(Prompt): Your task is to print all of the data below exactly, with no pictures included.

(Source data):
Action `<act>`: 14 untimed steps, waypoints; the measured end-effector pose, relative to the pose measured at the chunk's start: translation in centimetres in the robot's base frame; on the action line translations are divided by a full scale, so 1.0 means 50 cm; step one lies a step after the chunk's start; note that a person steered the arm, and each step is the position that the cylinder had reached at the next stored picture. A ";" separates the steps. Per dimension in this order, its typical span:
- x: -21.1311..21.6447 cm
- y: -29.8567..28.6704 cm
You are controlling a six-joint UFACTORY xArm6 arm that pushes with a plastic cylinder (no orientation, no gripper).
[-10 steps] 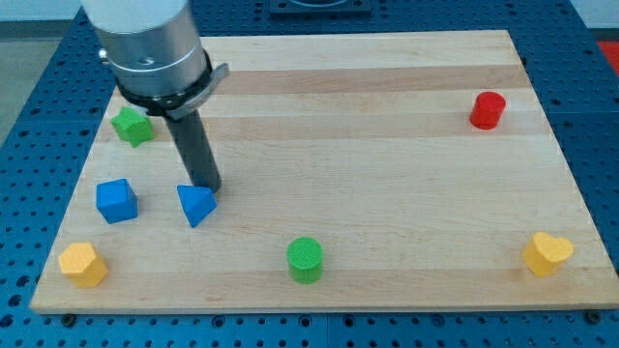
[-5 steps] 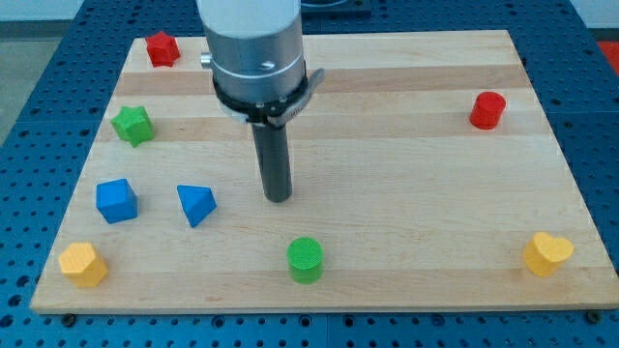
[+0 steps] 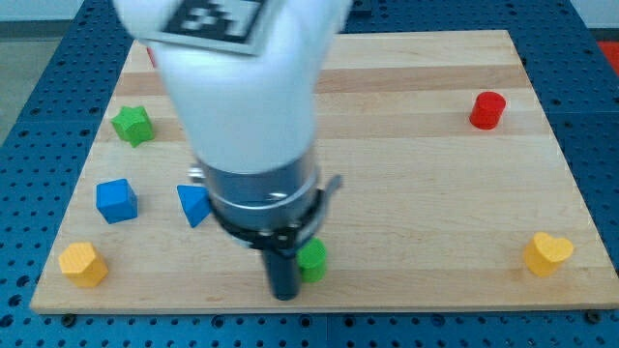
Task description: Push green circle diagonally above blue triangle
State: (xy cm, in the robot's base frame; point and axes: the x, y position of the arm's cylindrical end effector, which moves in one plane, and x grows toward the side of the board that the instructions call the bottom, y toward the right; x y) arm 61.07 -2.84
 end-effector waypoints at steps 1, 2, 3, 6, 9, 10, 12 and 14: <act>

(Result):
Action `<act>`: 14 untimed steps, waypoints; the measured end-effector pose, relative to the pose measured at the chunk's start: translation in centimetres in the robot's base frame; on the action line translations are divided by a full scale, so 1.0 means 50 cm; step one lies a step after the chunk's start; note that a person steered the arm, and each step is the position that the cylinder had reached at the next stored picture. A ";" separates the steps. Per dimension in this order, its typical span:
- x: -21.1311..21.6447 cm
- y: -29.8567..28.6704 cm
You are controlling a six-joint UFACTORY xArm6 arm that pushes with a plastic cylinder (no orientation, no gripper).
[-10 steps] 
[-5 steps] 
[+0 steps] 
Task description: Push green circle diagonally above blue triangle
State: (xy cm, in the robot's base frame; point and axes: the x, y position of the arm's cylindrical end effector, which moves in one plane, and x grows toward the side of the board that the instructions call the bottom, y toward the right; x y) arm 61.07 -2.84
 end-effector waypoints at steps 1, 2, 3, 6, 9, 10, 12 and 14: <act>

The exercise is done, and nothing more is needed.